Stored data

+---+

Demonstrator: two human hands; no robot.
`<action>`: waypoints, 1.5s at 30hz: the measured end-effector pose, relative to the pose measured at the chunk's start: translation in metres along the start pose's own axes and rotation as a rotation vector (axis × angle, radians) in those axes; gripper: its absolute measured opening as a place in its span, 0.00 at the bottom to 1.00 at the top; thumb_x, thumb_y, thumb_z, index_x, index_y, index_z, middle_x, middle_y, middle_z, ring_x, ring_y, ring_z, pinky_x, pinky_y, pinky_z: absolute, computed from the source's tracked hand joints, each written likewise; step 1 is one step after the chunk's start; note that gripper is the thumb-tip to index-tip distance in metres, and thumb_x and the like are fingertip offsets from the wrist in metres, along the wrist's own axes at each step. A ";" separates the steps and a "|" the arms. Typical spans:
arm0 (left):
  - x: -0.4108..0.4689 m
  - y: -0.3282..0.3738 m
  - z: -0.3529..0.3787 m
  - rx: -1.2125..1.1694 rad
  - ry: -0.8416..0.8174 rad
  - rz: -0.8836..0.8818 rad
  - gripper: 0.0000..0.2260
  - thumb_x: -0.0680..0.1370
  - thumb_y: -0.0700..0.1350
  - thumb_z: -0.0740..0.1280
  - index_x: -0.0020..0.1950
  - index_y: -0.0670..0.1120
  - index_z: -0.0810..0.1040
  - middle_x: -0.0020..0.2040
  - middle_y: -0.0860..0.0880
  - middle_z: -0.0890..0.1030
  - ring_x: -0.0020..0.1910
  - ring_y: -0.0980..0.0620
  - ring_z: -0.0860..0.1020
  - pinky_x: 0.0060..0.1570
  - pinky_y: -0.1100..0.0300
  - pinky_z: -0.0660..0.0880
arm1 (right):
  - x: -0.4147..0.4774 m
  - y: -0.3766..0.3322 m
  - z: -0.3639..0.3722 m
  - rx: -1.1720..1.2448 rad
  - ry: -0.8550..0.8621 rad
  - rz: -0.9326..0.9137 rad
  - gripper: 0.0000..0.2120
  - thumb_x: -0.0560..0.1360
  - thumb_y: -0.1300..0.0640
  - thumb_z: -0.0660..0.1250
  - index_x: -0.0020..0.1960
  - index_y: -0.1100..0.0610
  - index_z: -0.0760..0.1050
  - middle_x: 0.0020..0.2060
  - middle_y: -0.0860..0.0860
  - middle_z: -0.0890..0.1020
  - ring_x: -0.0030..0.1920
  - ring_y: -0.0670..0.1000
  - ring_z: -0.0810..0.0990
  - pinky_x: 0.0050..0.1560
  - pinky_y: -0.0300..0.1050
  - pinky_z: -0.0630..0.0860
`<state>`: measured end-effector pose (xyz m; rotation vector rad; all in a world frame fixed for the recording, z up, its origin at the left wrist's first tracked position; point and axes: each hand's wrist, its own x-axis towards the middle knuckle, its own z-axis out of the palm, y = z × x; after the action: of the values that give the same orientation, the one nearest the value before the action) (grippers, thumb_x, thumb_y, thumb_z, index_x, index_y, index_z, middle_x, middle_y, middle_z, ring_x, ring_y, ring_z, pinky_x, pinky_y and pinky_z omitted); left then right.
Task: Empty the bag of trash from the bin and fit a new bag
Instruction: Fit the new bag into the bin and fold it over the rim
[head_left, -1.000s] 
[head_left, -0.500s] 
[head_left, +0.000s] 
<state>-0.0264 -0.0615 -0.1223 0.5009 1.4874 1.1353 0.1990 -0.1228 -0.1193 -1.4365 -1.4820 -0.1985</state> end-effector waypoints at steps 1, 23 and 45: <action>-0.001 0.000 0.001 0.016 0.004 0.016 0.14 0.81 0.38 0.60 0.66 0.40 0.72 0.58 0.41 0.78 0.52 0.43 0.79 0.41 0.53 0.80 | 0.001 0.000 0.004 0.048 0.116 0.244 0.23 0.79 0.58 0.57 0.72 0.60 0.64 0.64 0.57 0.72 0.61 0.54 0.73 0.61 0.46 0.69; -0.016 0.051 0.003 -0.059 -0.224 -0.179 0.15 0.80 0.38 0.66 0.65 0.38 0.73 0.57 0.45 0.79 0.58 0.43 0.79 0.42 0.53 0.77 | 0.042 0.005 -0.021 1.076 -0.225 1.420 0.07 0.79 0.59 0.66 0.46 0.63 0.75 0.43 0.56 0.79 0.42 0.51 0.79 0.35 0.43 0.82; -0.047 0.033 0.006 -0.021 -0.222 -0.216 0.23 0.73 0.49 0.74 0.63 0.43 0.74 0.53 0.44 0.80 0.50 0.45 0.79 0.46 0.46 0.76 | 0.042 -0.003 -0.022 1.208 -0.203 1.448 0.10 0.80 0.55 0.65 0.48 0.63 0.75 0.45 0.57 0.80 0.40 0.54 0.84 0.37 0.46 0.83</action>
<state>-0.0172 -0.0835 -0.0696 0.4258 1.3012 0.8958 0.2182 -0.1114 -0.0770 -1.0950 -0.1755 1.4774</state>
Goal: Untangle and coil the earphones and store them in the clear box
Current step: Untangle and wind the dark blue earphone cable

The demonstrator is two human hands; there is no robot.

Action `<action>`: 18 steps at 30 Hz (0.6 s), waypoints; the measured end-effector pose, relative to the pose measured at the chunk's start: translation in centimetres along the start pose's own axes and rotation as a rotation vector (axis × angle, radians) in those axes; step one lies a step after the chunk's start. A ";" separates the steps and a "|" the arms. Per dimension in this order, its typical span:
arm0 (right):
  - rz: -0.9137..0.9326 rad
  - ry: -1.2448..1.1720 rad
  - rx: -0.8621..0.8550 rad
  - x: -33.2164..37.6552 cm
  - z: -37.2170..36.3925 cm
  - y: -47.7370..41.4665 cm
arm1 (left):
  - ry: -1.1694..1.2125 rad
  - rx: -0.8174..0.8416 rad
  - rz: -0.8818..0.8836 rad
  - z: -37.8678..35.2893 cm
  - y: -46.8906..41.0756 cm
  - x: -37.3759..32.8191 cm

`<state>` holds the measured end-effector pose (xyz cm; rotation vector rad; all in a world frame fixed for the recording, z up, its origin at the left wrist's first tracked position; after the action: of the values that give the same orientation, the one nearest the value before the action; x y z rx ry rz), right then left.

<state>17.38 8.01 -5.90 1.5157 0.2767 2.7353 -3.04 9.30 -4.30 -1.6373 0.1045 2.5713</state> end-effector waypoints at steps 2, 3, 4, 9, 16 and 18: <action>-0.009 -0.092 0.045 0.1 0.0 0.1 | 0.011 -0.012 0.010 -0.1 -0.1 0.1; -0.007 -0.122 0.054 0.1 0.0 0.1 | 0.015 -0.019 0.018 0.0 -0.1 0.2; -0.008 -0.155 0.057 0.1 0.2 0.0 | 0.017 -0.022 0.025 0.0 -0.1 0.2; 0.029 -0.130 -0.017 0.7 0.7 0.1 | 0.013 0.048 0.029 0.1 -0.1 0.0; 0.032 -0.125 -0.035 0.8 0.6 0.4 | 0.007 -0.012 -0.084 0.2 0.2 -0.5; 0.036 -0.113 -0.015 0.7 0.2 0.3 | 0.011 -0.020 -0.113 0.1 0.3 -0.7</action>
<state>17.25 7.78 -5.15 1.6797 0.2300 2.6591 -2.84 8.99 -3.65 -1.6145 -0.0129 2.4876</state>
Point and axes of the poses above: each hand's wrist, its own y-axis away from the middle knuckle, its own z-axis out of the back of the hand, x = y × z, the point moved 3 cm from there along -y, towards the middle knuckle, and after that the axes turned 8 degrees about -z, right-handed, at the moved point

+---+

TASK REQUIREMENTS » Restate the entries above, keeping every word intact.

TASK RESULT »
Demonstrator: two human hands; no robot.
`<action>`: waypoints, 1.5s at 30hz: the measured end-effector pose, relative to the pose measured at the chunk's start: translation in metres along the start pose's own axes and rotation as a rotation vector (axis × angle, radians) in those axes; gripper: its absolute measured opening as a place in its span, 0.00 at the bottom to 1.00 at the top; thumb_x, thumb_y, thumb_z, index_x, index_y, index_z, middle_x, middle_y, middle_z, ring_x, ring_y, ring_z, pinky_x, pinky_y, pinky_z: absolute, computed from the source's tracked hand joints, each written likewise; step 1 is one step after the chunk's start; note that gripper is the thumb-tip to index-tip distance in metres, and thumb_x and the like are fingertip offsets from the wrist in metres, along the wrist's own axes at each step. A ";" separates the steps and a "|" the arms. Typical spans:
arm0 (left):
  - x: -0.4108..0.4689 m
  - y: -0.3282..0.3738 m
  - z: -0.3529..0.3787 m
  - rx: -1.2125..1.1694 rad
  - ry: -0.8416..0.8174 rad
  - rz: -0.8836..0.8818 rad
  - gripper: 0.0000..0.2260
  - thumb_x: -0.0680..0.1370
  - thumb_y: -0.0700..0.1350
  - thumb_z: -0.0740..0.1280
  - index_x: -0.0020..0.1950
  - index_y: -0.0670..0.1120
  - index_z: -0.0810..0.1040
  - middle_x: -0.0020..0.2040
  - middle_y: -0.0860..0.0880
  - middle_z: -0.0890..0.1030
  - ring_x: -0.0020..0.1910
  - ring_y: -0.0980..0.0620
  - ring_z: -0.0860..0.1020
  - pinky_x: 0.0060..0.1570
  - pinky_y: -0.1100..0.0300
  - pinky_z: -0.0660..0.0880
arm1 (right):
  - x: -0.4147..0.4774 m
  - y: -0.3766..0.3322 m
  - z: -0.3639..0.3722 m
  - rx: -1.1720..1.2448 rad
  - ry: -0.8550..0.8621 rad
  - rz: -0.9326..0.9137 rad
  - gripper: 0.0000..0.2120
  - thumb_x: -0.0560..0.1360
  - thumb_y: -0.1300..0.0640
  - thumb_z: -0.0660..0.1250
  - index_x: -0.0020..0.1960
  - index_y: -0.1100..0.0610
  - index_z: -0.0760..0.1050
  - middle_x: 0.0020..0.2060
  - middle_y: -0.0860..0.0860
  - middle_z: -0.0890..0.1020
  - ring_x: -0.0030..0.1920
  - ring_y: -0.0670..0.1000
  - ring_z: -0.0810..0.0990
  - pinky_x: 0.0050..0.1560
  - pinky_y: -0.0300..0.1050
  - pinky_z: -0.0630..0.0860
`<state>`: measured end-effector pose (xyz m; rotation vector rad; all in a world frame fixed for the recording, z up, its origin at the left wrist's first tracked position; point and axes: each hand's wrist, its own x-axis towards the middle knuckle, its own z-axis out of the palm, y = z × x; after the action: of the values that give the same orientation, the one nearest the value before the action) (grippers, thumb_x, thumb_y, thumb_z, index_x, index_y, index_z, middle_x, middle_y, middle_z, ring_x, ring_y, ring_z, pinky_x, pinky_y and pinky_z omitted); left then right.
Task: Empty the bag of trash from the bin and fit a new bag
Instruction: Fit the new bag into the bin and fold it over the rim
[head_left, -1.000s] 
[head_left, -0.500s] 
[head_left, +0.000s] 
<state>-0.0264 -0.0615 -0.1223 0.5009 1.4874 1.1353 0.1990 -0.1228 -0.1193 -1.4365 -1.4820 -0.1985</state> end-effector waypoints at steps 1, 23 and 45: <action>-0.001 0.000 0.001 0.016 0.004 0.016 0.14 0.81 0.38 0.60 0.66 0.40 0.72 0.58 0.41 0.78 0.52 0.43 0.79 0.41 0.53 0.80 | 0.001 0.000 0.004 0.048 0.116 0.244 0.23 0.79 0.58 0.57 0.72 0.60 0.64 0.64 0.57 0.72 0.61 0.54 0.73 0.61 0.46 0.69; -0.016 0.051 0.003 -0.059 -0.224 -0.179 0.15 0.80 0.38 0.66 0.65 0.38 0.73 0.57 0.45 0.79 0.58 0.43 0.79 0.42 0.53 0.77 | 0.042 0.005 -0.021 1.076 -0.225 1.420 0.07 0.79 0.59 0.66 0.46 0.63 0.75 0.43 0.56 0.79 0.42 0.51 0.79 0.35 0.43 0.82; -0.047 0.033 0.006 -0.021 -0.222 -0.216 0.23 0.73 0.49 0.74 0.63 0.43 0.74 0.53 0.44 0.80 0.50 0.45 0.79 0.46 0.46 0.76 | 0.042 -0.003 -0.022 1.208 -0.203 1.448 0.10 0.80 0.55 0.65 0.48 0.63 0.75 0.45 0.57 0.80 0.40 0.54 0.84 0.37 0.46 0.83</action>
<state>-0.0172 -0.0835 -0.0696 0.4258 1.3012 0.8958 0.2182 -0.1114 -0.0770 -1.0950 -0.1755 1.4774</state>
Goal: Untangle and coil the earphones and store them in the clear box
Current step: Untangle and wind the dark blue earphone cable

The demonstrator is two human hands; there is no robot.

Action `<action>`: 18 steps at 30 Hz (0.6 s), waypoints; the measured end-effector pose, relative to the pose measured at the chunk's start: translation in centimetres along the start pose's own axes and rotation as a rotation vector (axis × angle, radians) in those axes; step one lies a step after the chunk's start. A ";" separates the steps and a "|" the arms. Per dimension in this order, its typical span:
arm0 (right):
  - rz: -0.9137..0.9326 rad
  - ry: -1.2448..1.1720 rad
  - rx: -0.8621..0.8550 rad
  - x: -33.2164..37.6552 cm
  - z: -37.2170..36.3925 cm
  - y: -47.7370..41.4665 cm
arm1 (left):
  - ry: -1.1694..1.2125 rad
  - rx: -0.8174..0.8416 rad
  - rz: -0.8818..0.8836 rad
  - z: -37.8678..35.2893 cm
  - y: -46.8906..41.0756 cm
  - x: -37.3759..32.8191 cm

`<state>` holds the measured end-effector pose (xyz cm; rotation vector rad; all in a world frame fixed for the recording, z up, its origin at the left wrist's first tracked position; after the action: of the values that give the same orientation, the one nearest the value before the action; x y z rx ry rz), right then left.

<state>17.38 8.01 -5.90 1.5157 0.2767 2.7353 -3.04 9.30 -4.30 -1.6373 0.1045 2.5713</state> end-effector waypoints at steps 2, 3, 4, 9, 16 and 18: <action>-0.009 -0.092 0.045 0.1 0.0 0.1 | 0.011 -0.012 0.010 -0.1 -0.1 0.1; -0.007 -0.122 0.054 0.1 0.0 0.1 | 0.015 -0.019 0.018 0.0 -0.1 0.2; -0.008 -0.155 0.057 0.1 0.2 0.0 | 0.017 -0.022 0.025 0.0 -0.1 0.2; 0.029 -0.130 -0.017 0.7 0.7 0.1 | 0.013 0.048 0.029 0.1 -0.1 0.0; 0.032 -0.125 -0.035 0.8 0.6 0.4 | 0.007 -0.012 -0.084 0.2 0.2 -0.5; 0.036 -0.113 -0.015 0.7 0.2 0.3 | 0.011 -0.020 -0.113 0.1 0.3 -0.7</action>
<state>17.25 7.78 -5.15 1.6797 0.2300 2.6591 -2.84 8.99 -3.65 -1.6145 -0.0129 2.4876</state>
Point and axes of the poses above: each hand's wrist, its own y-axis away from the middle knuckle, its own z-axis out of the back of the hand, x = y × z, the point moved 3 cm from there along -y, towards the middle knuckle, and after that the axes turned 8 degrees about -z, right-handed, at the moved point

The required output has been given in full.